++++ GIVEN MATERIAL

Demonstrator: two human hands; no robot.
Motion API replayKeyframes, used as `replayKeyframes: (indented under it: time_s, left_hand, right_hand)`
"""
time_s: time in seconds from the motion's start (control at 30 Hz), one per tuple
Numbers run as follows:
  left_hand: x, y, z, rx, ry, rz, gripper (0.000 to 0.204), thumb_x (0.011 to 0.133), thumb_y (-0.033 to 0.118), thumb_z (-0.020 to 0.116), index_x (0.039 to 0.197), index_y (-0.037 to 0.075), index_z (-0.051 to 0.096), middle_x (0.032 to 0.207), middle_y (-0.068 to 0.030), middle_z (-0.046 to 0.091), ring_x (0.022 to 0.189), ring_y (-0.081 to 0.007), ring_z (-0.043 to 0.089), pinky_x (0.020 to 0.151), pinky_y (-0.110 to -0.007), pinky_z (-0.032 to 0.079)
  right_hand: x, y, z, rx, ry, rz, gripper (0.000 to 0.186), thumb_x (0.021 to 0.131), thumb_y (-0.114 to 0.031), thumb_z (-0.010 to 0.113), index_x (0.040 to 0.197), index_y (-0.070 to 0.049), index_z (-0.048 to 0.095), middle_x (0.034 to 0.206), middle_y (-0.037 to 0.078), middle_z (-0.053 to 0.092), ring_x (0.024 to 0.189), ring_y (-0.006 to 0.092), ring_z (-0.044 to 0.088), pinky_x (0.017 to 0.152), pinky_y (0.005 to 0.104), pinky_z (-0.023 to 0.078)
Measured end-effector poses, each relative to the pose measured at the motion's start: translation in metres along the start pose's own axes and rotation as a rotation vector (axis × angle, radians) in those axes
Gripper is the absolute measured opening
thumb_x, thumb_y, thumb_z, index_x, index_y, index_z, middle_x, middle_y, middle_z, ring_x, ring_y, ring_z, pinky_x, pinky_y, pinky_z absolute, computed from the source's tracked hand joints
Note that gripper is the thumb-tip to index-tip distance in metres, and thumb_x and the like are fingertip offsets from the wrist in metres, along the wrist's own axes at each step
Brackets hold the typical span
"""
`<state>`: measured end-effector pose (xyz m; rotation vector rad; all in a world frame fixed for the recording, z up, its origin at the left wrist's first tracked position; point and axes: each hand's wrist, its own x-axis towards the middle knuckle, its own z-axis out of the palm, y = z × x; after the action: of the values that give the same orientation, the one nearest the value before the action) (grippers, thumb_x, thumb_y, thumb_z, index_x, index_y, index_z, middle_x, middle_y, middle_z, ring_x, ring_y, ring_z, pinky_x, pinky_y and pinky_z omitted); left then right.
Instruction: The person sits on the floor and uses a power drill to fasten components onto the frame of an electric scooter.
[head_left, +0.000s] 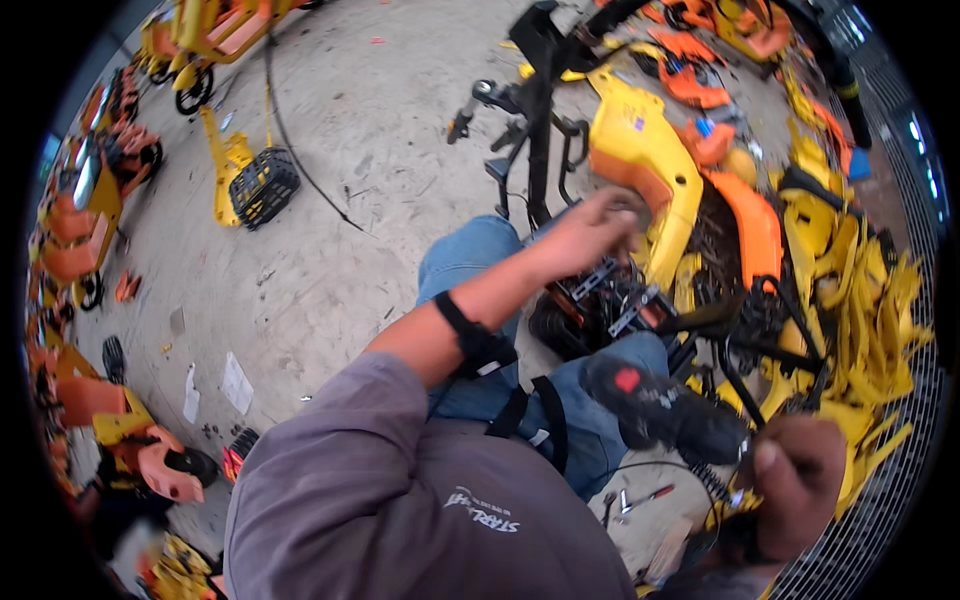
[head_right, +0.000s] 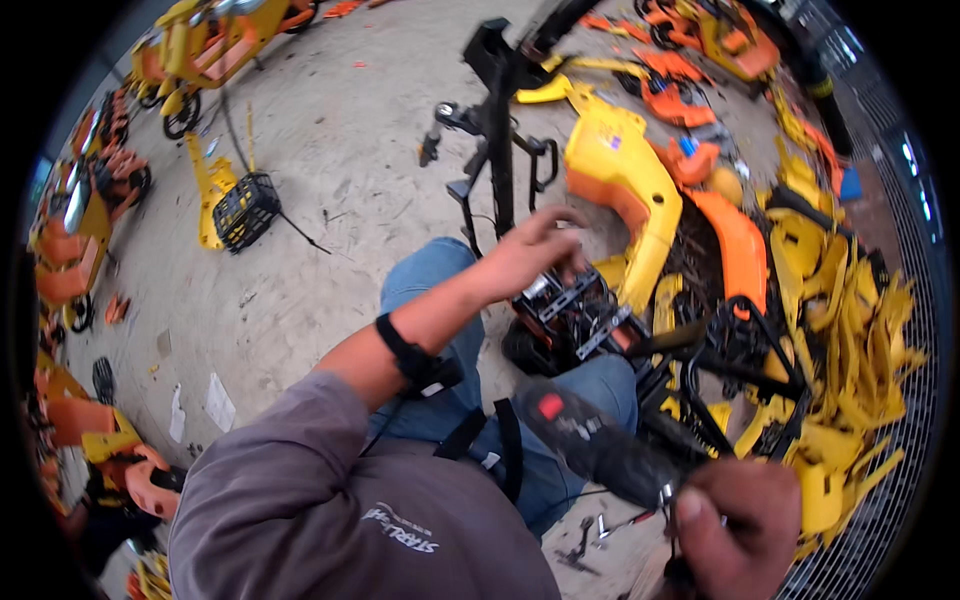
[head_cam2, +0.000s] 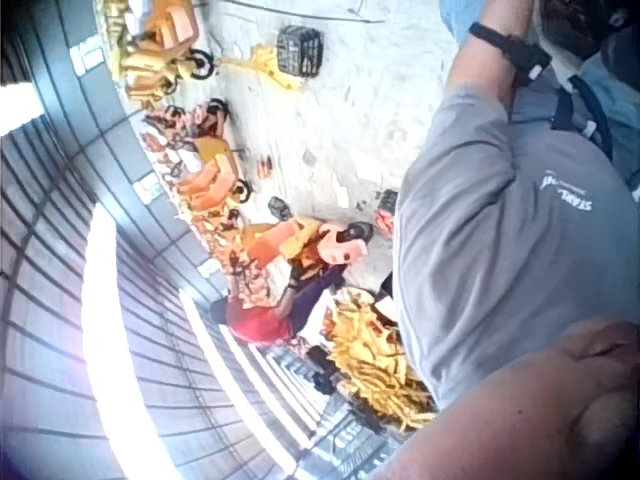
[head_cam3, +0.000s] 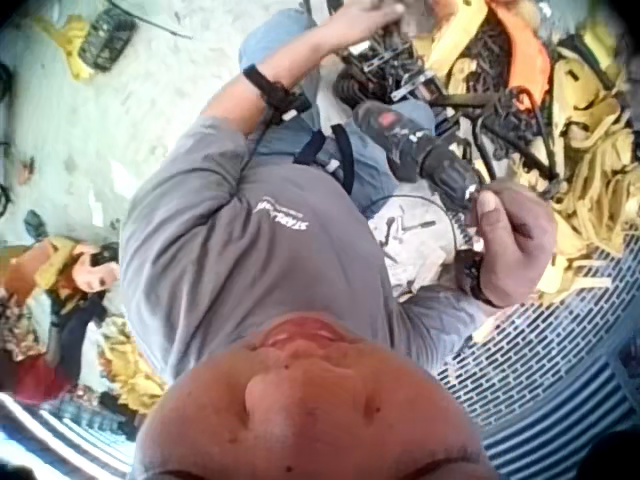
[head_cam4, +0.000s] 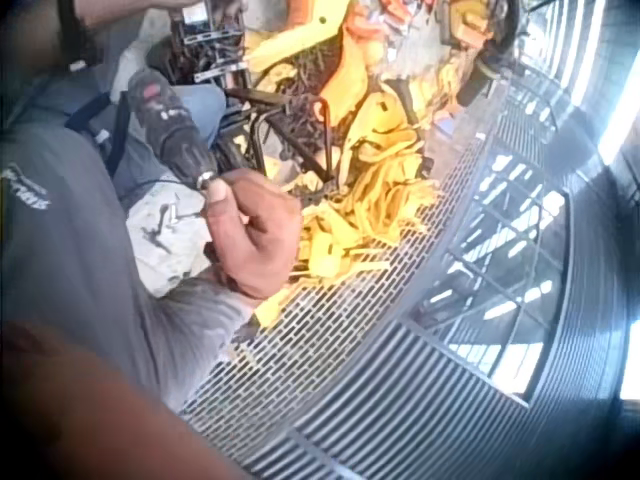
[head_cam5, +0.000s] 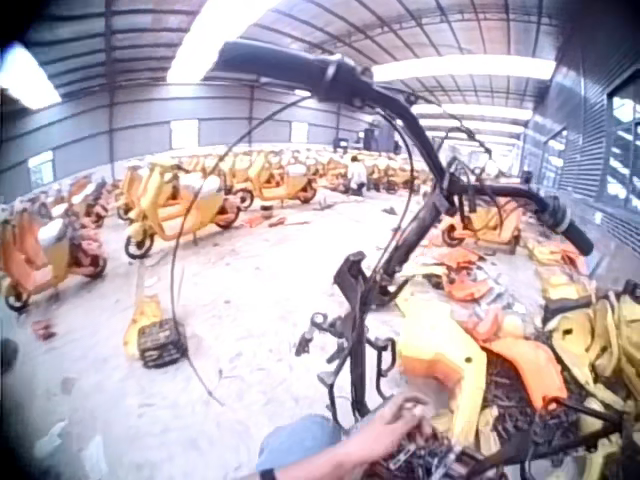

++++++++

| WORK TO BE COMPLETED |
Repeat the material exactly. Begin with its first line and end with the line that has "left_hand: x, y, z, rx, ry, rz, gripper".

| RESULT OF THE EXERCISE |
Demonstrator: two human hands; no robot.
Motion API replayKeyframes, used as `replayKeyframes: (indented under it: time_s, left_hand, right_hand)`
"""
time_s: time in seconds from the motion's start (control at 30 Hz), one per tuple
Numbers run as follows:
  left_hand: x, y, z, rx, ry, rz, gripper (0.000 to 0.204), thumb_x (0.011 to 0.133), thumb_y (-0.033 to 0.118), thumb_z (-0.020 to 0.116), index_x (0.039 to 0.197), index_y (-0.037 to 0.075), index_z (-0.051 to 0.096), middle_x (0.032 to 0.207), middle_y (-0.068 to 0.030), middle_z (-0.046 to 0.091), ring_x (0.022 to 0.189), ring_y (-0.081 to 0.007), ring_z (-0.043 to 0.089), pinky_x (0.020 to 0.151), pinky_y (-0.110 to -0.007), pinky_z (-0.032 to 0.079)

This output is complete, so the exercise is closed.